On Saturday, the Lions ventured off to Carnoustie to play yet another Open Championship venue. Golf has been played over the links at Carnoustie since the 1500’s but the present course came into being in 1850 when it was designed by Alan Robertson of St Andrews. Its famed Barry Burn eases it’s way through the final 3 holes, quietly awaiting a shot that is slightly less than perfect. It was there, in 1999, that Jean Van de Velde lost a chance at being Open Champion and a place in history.

Kingsbarns Golf Course was the scene for Sunday's round. The Kingsbarns Golf Links site has long been known for its intimate connection with the sea. The fact that its golf origins date back to 1793 is testimony to the attributes of the site, which foster ideal conditions for links turf to flourish amid interesting natural terrain.
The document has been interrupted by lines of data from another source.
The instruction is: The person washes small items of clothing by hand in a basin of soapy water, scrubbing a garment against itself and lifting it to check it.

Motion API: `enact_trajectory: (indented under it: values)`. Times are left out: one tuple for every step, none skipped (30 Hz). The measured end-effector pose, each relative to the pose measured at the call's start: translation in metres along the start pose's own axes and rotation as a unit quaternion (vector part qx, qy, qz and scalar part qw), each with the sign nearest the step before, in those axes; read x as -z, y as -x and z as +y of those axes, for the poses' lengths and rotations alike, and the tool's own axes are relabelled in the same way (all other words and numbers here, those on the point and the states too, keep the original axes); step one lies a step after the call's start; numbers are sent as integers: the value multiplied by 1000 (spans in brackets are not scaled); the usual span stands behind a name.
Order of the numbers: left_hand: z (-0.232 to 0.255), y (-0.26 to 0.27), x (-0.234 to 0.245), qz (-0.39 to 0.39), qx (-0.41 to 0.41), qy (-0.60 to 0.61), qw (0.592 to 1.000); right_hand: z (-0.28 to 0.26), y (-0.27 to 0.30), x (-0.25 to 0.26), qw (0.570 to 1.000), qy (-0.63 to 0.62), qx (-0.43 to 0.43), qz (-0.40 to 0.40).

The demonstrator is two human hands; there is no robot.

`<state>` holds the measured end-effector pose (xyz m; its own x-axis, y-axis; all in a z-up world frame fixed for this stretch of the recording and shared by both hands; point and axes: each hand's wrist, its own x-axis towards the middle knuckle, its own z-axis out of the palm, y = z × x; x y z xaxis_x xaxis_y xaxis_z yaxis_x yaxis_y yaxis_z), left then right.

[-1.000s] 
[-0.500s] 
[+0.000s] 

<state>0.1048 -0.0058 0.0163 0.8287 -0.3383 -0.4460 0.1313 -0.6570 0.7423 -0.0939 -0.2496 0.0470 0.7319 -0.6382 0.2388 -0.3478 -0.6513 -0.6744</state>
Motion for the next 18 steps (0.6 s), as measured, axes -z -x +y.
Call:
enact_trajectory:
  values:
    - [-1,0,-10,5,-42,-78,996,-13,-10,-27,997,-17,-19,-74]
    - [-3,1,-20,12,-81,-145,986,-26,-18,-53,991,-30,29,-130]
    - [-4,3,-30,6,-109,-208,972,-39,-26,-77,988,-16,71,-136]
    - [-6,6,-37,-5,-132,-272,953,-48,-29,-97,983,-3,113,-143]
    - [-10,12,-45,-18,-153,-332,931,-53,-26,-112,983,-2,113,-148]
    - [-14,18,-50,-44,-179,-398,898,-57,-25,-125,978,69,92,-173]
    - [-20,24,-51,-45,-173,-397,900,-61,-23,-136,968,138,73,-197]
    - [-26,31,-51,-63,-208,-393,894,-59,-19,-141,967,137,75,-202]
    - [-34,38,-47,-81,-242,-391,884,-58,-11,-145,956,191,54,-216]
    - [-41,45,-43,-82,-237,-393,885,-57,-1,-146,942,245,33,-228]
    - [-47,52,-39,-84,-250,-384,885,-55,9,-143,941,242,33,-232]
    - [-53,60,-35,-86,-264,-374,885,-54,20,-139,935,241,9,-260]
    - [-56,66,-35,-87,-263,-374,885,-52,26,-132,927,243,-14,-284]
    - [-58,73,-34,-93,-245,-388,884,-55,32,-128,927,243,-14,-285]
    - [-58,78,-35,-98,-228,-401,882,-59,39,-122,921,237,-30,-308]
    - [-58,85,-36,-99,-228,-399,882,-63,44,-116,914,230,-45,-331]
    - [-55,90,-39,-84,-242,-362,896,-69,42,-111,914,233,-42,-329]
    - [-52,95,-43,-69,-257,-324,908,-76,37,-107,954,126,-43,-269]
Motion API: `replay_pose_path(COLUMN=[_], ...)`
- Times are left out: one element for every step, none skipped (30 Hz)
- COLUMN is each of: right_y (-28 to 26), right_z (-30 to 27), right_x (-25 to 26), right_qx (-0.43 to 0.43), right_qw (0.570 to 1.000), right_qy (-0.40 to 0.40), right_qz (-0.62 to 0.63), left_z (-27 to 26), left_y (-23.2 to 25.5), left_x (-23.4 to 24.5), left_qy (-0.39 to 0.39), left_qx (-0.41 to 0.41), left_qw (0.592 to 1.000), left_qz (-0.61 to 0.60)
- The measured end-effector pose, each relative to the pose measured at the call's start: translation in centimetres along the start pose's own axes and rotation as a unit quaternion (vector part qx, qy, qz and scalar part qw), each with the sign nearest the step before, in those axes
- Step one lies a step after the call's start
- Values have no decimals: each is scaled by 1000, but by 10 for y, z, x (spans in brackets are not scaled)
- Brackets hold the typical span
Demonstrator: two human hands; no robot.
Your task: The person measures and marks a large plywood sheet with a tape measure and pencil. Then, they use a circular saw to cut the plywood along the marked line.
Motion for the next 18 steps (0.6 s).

The next three days will be spent in St. Andrew's, Fife, with hopes of playing at The Old Course. The team will enter the Old Course Ballot on Monday, Tuesday and Wednesday. The Old Course Ballot is a daily lottery-style draw, which enables golfers to try for a tee time on the Old Course. Home to the 2010 Open Championship, The Old Course at St. Andrew's is widely considered the oldest golf course in the world.

One of the unique features of the Old Course are the huge double greens. Seven greens are shared by two holes each, with hole numbers adding up to 18 (2nd paired with 16th, 3rd with 15th, all the way up to 8th and 10th). The Swilcan Bridge, spanning the first and 18th holes, has become a famous icon for golf in the world. Only the 1st, 9th, 17th and 18th holes have their own greens. Another unique feature is that the course can be played in either direction, clockwise or anti-clockwise.